## WORK REQUIRED
Exactly as they appear below, repeat the lines from the one with "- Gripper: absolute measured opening" through the one with "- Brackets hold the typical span", and no others.

───── RAW DATA

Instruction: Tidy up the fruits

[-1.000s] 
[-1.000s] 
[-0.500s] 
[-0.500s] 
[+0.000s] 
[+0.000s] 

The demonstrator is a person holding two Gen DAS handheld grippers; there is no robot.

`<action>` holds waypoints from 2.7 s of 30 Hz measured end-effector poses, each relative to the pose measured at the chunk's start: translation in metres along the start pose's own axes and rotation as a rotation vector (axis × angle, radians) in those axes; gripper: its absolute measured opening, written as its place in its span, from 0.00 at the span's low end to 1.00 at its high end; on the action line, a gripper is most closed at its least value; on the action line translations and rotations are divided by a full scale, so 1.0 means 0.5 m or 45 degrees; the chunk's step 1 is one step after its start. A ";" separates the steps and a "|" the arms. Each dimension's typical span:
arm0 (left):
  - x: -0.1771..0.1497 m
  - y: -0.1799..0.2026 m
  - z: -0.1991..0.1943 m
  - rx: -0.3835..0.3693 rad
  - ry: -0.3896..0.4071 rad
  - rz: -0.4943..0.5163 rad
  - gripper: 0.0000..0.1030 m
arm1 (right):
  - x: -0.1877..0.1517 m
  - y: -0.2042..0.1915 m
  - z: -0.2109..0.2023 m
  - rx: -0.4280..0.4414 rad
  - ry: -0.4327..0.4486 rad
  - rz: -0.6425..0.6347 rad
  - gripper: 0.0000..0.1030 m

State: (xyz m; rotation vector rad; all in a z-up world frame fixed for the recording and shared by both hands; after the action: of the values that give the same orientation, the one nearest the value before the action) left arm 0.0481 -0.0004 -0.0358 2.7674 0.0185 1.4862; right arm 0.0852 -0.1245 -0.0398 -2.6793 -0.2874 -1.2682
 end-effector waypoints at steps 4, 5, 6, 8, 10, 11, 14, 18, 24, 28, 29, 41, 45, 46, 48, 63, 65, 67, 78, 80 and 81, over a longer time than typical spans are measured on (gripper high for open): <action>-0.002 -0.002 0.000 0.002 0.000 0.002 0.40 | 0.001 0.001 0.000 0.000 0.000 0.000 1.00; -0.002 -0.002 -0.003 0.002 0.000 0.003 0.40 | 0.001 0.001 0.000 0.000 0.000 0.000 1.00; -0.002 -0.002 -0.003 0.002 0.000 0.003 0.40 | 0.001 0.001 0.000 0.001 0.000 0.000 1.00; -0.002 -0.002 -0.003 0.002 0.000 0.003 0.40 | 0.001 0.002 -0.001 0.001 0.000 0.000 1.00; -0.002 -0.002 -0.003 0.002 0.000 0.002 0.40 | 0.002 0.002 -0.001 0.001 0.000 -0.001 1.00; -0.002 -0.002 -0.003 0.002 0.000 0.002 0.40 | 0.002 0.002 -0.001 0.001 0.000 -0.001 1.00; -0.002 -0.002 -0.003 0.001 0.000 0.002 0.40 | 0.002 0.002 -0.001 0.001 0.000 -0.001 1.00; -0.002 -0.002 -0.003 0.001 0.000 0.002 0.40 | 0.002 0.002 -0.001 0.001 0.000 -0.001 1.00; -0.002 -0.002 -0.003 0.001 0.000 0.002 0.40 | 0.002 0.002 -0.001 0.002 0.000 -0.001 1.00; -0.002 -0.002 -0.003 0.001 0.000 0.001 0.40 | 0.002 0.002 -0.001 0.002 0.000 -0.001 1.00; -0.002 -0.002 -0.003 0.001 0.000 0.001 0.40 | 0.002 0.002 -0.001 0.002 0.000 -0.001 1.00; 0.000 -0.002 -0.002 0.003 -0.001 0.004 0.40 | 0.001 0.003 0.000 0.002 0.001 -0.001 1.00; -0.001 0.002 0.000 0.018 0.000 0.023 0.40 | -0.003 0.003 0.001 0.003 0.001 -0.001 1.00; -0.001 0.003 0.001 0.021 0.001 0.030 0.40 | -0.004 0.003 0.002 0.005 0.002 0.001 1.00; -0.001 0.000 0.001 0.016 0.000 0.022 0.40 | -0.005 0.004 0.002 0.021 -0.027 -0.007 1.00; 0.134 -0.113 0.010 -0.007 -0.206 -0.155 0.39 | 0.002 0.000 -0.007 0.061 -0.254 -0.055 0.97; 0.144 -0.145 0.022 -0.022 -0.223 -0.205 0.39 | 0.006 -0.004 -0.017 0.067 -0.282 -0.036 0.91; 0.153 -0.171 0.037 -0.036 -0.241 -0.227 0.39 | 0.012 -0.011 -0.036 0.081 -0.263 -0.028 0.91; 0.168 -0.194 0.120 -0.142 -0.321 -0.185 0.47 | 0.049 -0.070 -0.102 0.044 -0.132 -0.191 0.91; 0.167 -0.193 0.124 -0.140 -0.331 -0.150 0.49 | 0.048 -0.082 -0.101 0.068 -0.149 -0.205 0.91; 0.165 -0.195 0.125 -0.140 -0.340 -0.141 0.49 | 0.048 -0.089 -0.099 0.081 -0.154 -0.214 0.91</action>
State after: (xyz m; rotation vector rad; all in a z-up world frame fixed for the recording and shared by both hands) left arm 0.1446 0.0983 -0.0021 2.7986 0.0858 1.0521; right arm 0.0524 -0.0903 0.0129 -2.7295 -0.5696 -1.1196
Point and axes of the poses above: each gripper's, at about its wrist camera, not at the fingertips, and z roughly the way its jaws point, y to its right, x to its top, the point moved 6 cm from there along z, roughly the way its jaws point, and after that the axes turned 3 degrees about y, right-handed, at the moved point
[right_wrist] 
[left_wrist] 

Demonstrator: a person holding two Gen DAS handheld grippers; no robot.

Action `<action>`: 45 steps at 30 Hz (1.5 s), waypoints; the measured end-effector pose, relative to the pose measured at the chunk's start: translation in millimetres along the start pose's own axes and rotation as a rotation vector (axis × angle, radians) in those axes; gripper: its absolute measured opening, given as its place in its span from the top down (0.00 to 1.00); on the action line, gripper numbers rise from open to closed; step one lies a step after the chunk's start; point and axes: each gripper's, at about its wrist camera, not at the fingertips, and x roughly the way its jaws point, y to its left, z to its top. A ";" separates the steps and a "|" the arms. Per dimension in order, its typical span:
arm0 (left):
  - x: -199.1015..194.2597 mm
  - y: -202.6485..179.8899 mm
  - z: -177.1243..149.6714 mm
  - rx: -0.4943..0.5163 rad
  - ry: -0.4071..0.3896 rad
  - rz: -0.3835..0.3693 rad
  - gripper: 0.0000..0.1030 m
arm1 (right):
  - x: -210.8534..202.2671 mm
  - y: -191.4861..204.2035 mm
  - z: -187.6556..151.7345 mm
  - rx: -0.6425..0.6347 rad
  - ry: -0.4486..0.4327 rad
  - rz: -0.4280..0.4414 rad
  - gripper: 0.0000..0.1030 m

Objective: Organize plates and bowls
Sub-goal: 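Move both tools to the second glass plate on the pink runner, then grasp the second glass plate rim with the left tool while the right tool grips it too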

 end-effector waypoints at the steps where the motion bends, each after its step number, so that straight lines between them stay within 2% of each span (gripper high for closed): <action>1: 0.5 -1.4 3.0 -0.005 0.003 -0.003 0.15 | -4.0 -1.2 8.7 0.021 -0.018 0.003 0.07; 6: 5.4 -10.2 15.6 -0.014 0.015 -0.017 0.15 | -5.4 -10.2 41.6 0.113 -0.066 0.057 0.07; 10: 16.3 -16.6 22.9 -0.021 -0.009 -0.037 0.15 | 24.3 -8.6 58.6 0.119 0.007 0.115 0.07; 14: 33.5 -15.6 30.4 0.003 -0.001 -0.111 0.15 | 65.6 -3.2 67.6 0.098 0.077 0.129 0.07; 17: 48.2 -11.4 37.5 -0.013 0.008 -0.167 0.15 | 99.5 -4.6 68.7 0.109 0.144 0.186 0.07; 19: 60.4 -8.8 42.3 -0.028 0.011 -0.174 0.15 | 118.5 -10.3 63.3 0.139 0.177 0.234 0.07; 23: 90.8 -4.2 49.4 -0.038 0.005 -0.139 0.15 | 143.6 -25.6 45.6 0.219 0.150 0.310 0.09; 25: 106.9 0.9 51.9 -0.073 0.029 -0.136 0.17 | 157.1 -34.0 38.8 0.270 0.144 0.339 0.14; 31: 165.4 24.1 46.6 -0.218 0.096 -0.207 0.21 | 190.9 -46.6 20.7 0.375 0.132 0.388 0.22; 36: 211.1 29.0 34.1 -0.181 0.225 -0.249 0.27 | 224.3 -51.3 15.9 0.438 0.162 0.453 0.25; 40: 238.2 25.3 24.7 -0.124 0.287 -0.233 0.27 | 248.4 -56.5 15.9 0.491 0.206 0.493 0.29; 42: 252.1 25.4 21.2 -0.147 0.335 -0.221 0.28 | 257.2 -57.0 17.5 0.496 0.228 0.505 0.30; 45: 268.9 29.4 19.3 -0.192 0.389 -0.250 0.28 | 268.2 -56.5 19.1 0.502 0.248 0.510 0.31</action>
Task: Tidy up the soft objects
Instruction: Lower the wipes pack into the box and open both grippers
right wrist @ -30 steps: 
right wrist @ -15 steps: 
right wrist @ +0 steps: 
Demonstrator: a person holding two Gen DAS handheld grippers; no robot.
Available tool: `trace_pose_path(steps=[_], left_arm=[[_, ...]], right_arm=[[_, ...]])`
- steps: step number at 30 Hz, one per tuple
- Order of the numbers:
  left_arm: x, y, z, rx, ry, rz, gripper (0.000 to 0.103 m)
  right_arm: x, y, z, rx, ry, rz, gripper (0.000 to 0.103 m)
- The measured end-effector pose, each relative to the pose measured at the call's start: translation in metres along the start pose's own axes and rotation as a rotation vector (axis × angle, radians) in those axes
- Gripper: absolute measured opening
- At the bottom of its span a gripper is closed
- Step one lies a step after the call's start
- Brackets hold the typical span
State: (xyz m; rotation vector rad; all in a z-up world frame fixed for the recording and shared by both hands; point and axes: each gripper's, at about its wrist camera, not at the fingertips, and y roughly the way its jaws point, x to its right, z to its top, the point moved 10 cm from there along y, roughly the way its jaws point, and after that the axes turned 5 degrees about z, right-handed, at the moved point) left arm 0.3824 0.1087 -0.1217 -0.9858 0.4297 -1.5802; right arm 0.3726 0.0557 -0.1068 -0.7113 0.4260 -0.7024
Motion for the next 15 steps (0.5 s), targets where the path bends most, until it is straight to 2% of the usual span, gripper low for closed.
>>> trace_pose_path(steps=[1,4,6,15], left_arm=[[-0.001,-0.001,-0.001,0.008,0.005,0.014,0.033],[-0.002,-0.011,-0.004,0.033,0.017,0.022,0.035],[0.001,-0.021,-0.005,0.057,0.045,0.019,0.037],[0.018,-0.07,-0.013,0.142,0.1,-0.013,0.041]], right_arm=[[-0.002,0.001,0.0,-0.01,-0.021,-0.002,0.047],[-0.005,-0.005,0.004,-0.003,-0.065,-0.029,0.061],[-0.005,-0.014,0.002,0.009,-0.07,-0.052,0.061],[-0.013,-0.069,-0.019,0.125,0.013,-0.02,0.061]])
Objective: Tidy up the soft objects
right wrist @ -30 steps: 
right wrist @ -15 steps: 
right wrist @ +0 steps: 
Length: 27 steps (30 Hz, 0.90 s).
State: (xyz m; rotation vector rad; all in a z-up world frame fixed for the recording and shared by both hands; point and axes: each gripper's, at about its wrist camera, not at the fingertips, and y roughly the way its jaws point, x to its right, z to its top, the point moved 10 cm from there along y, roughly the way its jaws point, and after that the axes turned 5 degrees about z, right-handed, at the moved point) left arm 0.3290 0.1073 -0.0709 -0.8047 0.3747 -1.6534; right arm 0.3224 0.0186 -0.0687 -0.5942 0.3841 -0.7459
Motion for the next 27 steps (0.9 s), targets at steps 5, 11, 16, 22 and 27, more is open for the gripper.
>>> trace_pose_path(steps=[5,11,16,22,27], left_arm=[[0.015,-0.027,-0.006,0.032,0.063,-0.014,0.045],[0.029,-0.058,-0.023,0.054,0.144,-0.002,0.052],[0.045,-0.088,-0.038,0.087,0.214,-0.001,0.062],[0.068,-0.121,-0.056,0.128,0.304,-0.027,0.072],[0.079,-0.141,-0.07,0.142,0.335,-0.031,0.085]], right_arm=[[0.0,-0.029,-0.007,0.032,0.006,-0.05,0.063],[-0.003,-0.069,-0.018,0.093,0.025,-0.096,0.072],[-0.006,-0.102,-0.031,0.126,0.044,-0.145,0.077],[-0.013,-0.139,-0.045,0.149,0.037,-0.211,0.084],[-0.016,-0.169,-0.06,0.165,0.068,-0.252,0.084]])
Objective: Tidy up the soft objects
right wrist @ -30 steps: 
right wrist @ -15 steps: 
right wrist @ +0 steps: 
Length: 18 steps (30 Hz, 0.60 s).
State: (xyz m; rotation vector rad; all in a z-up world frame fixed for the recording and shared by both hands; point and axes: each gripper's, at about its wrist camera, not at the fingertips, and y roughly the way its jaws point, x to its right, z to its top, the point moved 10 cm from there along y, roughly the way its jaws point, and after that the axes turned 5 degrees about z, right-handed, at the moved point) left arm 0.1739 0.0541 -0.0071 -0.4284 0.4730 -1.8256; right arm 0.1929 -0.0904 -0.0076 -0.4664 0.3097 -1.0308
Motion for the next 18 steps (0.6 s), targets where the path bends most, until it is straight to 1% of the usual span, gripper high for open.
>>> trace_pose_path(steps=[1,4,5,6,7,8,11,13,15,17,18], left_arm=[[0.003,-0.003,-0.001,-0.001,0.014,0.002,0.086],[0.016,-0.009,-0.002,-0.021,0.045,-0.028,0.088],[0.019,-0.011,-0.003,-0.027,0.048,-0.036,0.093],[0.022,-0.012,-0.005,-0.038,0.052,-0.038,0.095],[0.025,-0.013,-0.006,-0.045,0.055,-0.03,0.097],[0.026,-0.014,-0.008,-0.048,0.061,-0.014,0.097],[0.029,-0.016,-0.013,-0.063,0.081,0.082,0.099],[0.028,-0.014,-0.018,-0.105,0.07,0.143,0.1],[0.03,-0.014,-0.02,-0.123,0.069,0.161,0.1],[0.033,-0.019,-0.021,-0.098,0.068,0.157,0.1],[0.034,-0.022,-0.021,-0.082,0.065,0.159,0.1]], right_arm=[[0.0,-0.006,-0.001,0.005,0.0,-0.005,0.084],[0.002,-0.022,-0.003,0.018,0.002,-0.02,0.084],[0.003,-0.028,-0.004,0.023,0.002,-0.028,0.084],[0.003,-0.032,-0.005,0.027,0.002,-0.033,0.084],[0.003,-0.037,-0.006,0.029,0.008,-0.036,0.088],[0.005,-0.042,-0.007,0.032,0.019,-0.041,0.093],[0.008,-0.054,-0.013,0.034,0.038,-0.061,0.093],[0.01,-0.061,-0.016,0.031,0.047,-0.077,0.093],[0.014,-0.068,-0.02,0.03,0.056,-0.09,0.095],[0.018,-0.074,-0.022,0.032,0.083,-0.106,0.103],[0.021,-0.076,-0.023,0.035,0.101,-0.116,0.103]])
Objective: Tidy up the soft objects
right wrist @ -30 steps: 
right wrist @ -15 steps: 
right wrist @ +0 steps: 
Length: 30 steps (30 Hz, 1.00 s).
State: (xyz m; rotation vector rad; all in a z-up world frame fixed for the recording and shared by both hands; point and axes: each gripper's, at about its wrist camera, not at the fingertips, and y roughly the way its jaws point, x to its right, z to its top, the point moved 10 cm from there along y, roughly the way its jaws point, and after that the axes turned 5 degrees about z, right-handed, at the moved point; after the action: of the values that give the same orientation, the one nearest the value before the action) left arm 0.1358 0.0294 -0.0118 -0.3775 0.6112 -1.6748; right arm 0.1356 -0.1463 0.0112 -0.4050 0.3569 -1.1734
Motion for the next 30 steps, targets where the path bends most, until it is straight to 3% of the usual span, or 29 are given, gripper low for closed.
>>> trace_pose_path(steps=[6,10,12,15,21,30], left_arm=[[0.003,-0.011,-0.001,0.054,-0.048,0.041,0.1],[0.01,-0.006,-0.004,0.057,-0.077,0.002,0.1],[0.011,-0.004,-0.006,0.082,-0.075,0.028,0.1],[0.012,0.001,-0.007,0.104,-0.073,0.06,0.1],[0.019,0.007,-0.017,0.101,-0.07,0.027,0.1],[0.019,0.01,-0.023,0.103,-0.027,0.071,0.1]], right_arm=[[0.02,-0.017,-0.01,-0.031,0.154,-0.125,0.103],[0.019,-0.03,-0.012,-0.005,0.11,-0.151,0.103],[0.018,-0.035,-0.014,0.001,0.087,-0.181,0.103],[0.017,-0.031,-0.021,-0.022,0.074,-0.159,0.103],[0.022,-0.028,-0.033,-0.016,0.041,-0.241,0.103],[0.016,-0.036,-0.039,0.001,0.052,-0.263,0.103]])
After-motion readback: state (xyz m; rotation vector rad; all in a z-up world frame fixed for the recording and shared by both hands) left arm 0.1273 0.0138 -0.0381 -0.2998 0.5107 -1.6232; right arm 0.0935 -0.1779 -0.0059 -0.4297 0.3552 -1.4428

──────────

## EXERCISE SOLUTION
- Gripper: absolute measured opening
- At the bottom of its span a gripper is closed
- Step one lies a step after the call's start
- Brackets hold the typical span

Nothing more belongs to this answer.